Voyant l'impérium idéologique du marché, il entend assurer la place du droit, s'opposer au « spectre d'une totale déréglementation, voulue par beaucoup et dont les avocats auraient été les premières victimes ».

Les deux interventions que nous venons de résumer partiellement opèrent sur deux registres différents : l'un porte sur l'aspect budgétaire, l'autre, au travers de la défense d'une profession, sur une philosophie du droit. Deux registres différents, complémentaires et très éclairants pour le citoyen qui a besoin de comprendre pour se prononcer.

Lors de son audition devant la commission des Lois du Sénat, le garde des Sceaux, ministre de la justice et des libertés, s'est limité à la présentation de son projet de budget. Il marque selon lui « un effort de rattrapage [...] nécessaire pour donner au ministère de la justice et des libertés les moyens de répondre aux attentes croissantes des français en matière de justice ».

Effort de rattrapage certes, mais n'est-ce pas également un effort de recentrage pénal ?

Dans un souci d'objectivité, nous exposerons le contenu de ce projet de budget affecté à la mission « Justice », puis nous présenterons nos principales observations.

Au 10 octobre 2011, date limite, en application de l'article 49 de la LOLF, pour le retour des réponses du Gouvernement aux questionnaires budgétaires concernant le présent projet de loi de finances, 100 % des réponses portant sur la mission « Justice » étaient parvenues à votre rapporteur spécial.

I. PRÉSENTATION GÉNÉRALE DE LA MISSION

A. UNE MISSION DÉSORMAIS À SIX PROGRAMMES

En application de l'article 9 de la loi organique n° 2010-830 du 22 juillet 2010 relative à l'application de l'article 65  de la Constitution, un nouveau programme dédié au Conseil supérieur de la magistrature (CSM) se substitue à l'action qui lui était jusqu'à présent dédiée au sein du programme « Justice judiciaire ». La création de ce nouveau programme vise à mettre en oeuvre la disposition votée par le législateur organique pour assurer l'autonomie budgétaire de cette institution.

Votre rapporteur spécial se félicite de cette création et rappelle qu'elle correspondait à un voeu exprimé depuis 2010 par votre commission.

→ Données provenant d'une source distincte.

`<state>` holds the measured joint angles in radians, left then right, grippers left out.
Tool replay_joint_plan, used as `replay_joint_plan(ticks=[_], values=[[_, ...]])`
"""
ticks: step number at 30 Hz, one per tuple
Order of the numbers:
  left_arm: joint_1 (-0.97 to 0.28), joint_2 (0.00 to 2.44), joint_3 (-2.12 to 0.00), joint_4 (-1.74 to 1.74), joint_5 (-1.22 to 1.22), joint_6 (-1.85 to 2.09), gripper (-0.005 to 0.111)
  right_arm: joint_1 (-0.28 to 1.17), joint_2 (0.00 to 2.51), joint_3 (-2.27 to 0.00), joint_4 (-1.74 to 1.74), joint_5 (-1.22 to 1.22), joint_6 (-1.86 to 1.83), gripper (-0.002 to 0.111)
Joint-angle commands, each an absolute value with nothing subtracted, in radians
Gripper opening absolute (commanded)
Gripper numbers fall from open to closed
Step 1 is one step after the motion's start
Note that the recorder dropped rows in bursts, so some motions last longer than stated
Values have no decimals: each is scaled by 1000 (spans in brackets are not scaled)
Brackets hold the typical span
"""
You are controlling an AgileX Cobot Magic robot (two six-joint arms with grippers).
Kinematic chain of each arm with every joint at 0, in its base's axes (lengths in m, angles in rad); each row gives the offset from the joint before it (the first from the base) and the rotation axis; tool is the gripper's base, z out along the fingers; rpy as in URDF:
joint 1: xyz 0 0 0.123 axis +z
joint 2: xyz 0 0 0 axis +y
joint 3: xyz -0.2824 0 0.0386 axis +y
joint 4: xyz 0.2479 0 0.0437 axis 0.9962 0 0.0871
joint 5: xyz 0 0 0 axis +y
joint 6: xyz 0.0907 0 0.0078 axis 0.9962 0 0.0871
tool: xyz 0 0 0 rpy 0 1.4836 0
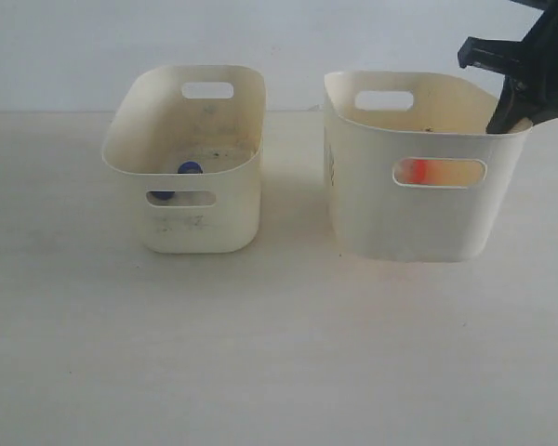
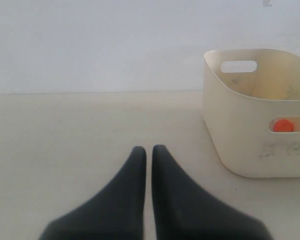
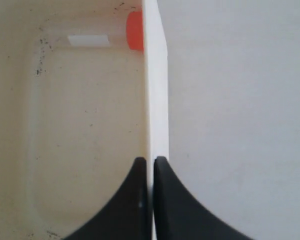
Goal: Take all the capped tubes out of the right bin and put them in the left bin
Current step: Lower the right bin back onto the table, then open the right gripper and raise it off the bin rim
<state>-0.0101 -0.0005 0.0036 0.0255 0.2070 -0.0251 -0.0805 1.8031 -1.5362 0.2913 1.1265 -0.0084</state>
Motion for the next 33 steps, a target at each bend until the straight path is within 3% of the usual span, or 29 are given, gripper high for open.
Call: replay_joint_plan(ticks=[1,23,25,30,33], values=[[-10,0,0,19,202,-35,4,-87,1789,-1548,291,1031,-33,0],[-10,0,0,19,202,-35,4,-23,1875,-1548,226,891,-55,2],[-10,0,0,19,202,-35,4,-23,1876,-1548,224,891,-55,10],[-10,0,0,19,202,-35,4,-23,1893,-1548,224,904,-55,45],[-10,0,0,19,202,-35,4,-23,1895,-1548,219,908,-53,56]])
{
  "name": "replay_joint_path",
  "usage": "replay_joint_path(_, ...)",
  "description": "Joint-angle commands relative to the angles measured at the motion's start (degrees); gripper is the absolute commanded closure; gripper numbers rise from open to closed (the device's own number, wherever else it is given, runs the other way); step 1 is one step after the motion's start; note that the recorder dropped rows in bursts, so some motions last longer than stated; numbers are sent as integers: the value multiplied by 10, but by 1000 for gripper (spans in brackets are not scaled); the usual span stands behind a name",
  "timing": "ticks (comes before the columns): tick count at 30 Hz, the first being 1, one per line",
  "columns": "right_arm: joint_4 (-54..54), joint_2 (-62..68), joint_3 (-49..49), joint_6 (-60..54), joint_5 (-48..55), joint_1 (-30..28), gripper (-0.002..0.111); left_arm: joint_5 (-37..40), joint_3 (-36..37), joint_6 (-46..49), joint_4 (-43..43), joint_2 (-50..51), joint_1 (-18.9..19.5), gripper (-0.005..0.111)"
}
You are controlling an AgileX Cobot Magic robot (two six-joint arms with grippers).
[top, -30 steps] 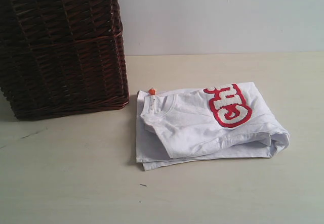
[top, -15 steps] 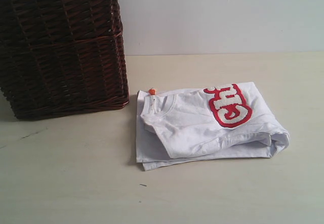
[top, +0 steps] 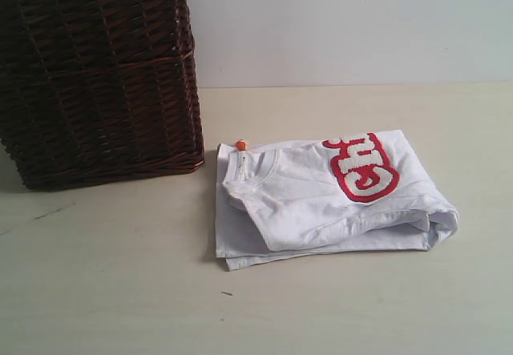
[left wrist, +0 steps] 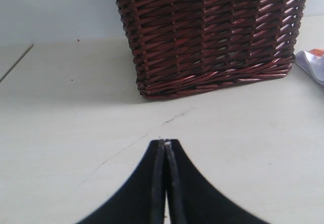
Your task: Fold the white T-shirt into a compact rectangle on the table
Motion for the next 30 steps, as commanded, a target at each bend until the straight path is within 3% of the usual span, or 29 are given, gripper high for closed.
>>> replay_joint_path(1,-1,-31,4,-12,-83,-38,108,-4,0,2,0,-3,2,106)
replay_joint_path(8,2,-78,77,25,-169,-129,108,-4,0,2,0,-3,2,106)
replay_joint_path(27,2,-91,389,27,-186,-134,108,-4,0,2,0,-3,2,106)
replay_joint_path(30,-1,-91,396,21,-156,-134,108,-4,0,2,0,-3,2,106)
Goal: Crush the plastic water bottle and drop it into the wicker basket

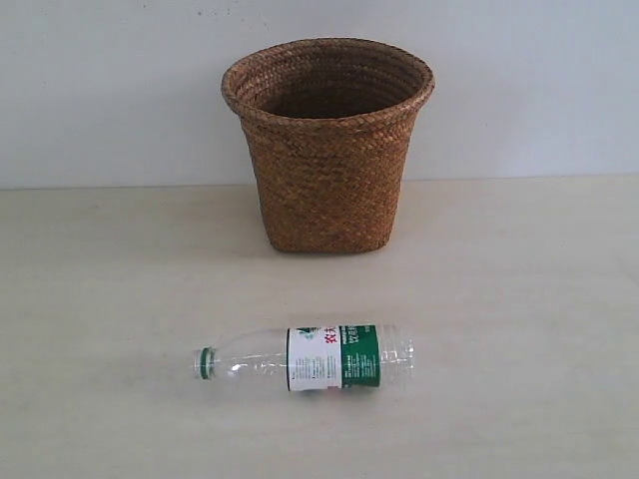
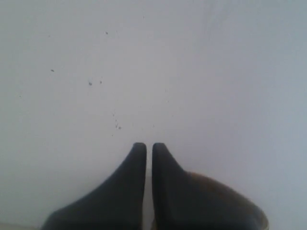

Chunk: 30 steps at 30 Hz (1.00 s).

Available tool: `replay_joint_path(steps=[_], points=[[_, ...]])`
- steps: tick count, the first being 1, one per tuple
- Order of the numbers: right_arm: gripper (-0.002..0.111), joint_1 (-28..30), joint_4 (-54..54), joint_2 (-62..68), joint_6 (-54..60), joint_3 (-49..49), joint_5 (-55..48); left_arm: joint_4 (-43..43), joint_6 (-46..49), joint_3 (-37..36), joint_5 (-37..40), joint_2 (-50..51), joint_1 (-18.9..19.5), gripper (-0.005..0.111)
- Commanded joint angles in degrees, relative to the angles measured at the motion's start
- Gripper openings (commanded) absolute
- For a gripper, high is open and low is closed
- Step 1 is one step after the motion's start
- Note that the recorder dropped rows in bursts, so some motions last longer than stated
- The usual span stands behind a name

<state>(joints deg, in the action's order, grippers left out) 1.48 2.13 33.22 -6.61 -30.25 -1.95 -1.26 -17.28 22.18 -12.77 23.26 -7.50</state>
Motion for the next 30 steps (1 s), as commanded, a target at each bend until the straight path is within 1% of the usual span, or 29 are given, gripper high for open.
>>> replay_joint_path(steps=[1, 5, 8, 12, 15, 16, 17, 19, 21, 22, 24, 26, 27, 28, 30], points=[[0.0, -1.0, -1.03, 8.54, 5.42, -6.22, -10.31, 10.24, -0.73, 9.12, 10.39, 11.82, 0.11, 0.004], [0.0, -3.68, -1.03, 15.8, 9.68, -11.15, -17.9, 15.84, 0.62, 16.53, 18.33, 20.95, 0.11, 0.004], [0.0, -6.5, -0.92, 20.7, 12.28, -14.58, -22.16, 15.58, 7.6, 20.92, 25.36, 27.43, 0.11, 0.004], [0.0, -9.68, -0.8, 27.36, 16.14, -19.87, -28.79, 11.76, 20.89, 28.25, 38.4, 36.3, 0.11, 0.004], [0.0, -10.68, 0.26, 31.66, 18.88, -23.86, -33.97, 4.33, 30.4, 33.91, 46.72, 42.74, 0.11, 0.004], [0.0, -10.68, 3.05, 33.81, 22.44, -25.94, -36.98, -0.13, 36.59, 37.11, 51.84, 46.21, 0.11, 0.004], [0.0, -10.68, 4.54, 34.93, 24.93, -26.78, -38.34, -2.15, 40.0, 38.76, 54.25, 48.1, 0.11, 0.004], [0.0, -10.68, 11.91, 39.08, 34.45, -29.69, -43.35, -9.85, 53.8, 43.53, 61.86, 54.41, 0.11, 0.004], [0.0, -10.68, 19.83, 43.4, 43.86, -32.16, -48.79, -18.49, 67.18, 46.79, 67.89, 59.85, 0.11, 0.004], [0.0, -10.68, 22.68, 45.8, 47.45, -33.16, -50.99, -20.12, 71.66, 48.14, 69.29, 61.86, -0.36, 0.004], [0.0, -10.68, 26.47, 50.87, 48.74, -35.47, -53.64, -19.36, 73.88, 50.15, 69.87, 66.14, -2.74, 0.004], [0.0, -11.34, 27.27, 55.68, 49.33, -37.29, -54.69, -16.15, 77.21, 51.59, 70.26, 70.66, -6.18, 0.004], [0.0, -11.91, 27.11, 58.04, 49.77, -38.0, -54.83, -15.67, 80.82, 52.06, 70.36, 72.91, -8.2, 0.005], [0.0, -12.42, 27.11, 59.36, 49.85, -38.45, -54.83, -15.67, 83.37, 52.16, 70.36, 74.19, -9.34, 0.008], [0.0, -13.36, 27.11, 61.77, 50.2, -39.19, -54.83, -15.81, 86.99, 52.16, 70.09, 76.3, -11.11, 0.02]])
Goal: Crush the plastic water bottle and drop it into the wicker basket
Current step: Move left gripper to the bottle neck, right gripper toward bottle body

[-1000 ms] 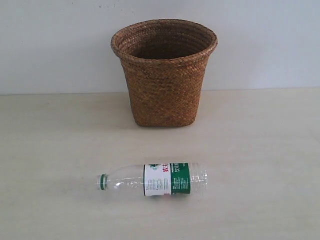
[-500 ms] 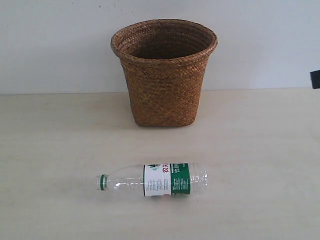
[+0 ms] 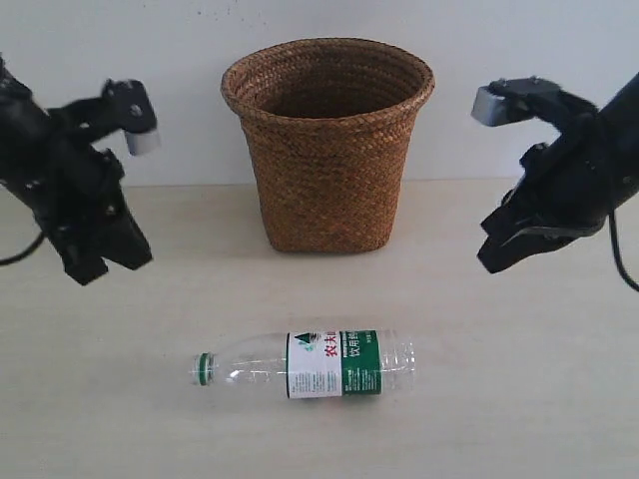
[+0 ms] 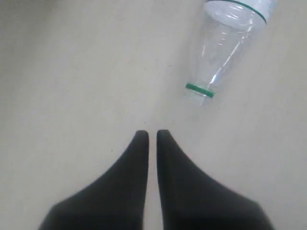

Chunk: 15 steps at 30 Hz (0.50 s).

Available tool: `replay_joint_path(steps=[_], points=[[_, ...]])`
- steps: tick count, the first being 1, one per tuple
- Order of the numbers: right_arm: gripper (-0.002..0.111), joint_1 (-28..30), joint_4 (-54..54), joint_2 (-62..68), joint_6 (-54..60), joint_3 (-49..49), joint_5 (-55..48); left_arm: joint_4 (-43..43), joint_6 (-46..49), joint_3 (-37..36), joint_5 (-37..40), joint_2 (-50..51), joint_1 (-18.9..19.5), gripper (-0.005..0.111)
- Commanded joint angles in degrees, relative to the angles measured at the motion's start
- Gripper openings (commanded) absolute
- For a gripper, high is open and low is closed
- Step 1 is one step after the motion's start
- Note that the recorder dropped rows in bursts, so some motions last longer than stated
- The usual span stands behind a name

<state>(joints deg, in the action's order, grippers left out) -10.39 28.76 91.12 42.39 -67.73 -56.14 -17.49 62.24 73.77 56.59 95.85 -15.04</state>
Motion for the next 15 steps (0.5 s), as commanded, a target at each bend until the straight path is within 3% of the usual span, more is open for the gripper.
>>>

Il convient, par ailleurs, de rappeler que la mission « Justice » ne comprend pas les juridictions administratives, qui figurent au sein du programme 165 « Conseil d'État et autres juridictions administratives » de la mission « Conseil et contrôle de l'État ». Cette question avait d'ailleurs été largement débattue lors de l'entrée en application de la LOLF et de la définition du périmètre de la présente mission. Si le bon fonctionnement de la mission « Justice » n'est certes pas entravé par la « sortie » des juridictions administratives, la question reste néanmoins posée de la cohérence d'ensemble du traitement « budgétaire » des juridictions.